Months later I saw him again. The government was in need of a matron to take charge of a four-hundred-and-fifty-bed ship bound for South Africa. Fierce battles were raging in Mesopotamia. I was selected for the task. I had eight nurses and a hospital corps of fifty.
As I came aboard her, I saw a familiar figure standing by the gang-plank. I caught my breath. It was the chaplain himself. There he stood, smiling quietly, with hands outstretched.
"I am going with you, Matron," he told me, "to care for the boys."
He was well once more and back again in the field.
Malaria was rampant in Africa. Our ship exceeded capacity by over a hundred cases—men with raging fevers. Working at top speed, we could not bathe them all, and cold baths alone could save them.
The convalescent officers helped us. We worked like machines. Some of the nurses caught the tropical fever, too, but they stuck by their post. They did not dare give in. There were too many sick and dying men calling for them. I have known those girls to stand on their feet when their own temperatures ranged between 103 and 104 degrees. They laughed at the idea of giving in. They couldn't. That was all.
You have heard of the brutality of the Turk. Let me tell you he is gentle compared to the ferocity of the Germans. We lay at anchor near Salonika. The Turks were on one side of the Gulf, the British on the other. More than once I have seen the Turks hoist a white flag to us, and, when we have at length replied to it with our flag of truce, they have sent an envoy aboard. Always, he desired to parley with the Matron instead of with the Commander, and I would be summoned to receive his message.

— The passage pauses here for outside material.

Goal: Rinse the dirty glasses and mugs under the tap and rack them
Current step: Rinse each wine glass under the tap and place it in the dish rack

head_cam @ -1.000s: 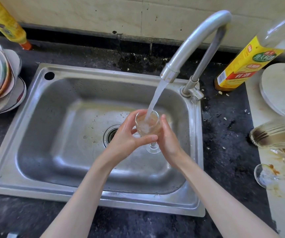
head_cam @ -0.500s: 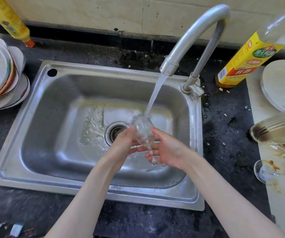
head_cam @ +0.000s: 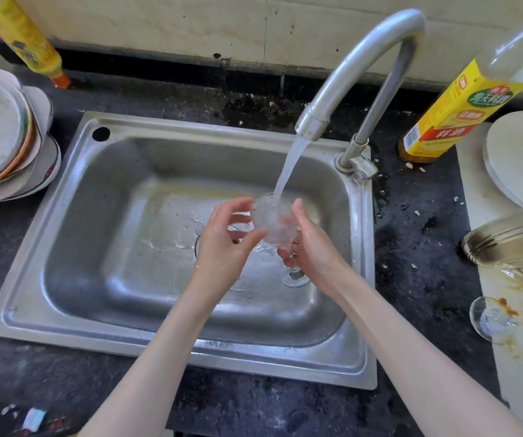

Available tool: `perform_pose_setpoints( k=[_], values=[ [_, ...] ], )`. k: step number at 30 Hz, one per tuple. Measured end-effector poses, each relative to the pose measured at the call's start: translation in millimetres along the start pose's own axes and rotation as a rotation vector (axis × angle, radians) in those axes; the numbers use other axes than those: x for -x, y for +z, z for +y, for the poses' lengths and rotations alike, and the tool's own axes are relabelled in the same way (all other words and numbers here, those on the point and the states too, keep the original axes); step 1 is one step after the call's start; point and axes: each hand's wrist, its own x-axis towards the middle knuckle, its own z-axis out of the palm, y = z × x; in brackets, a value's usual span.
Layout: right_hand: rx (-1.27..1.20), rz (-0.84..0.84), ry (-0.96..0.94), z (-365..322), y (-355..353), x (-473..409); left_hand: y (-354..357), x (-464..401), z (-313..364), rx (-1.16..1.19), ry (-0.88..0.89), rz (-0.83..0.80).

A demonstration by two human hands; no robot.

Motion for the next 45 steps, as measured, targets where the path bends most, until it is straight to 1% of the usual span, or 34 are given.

"Mem Sahib," he would say, "we are about to open fire on the British. You will move your ship about fifty yards. You will then be out of danger." He would bow and return to his regiment, giving us ample time to move before the great guns roared once more.
But the Germans! To bomb a field hospital or shell an ambulance, or sink a Red Cross ship is a triumph for them!
It was three o'clock one morning. We lay in the Mediterranean. An accident case needed instant care. I ran to prepare the "theater," as we call the operating room. The patient was treated and had been lifted to a stretcher when the Huns' torpedo struck us.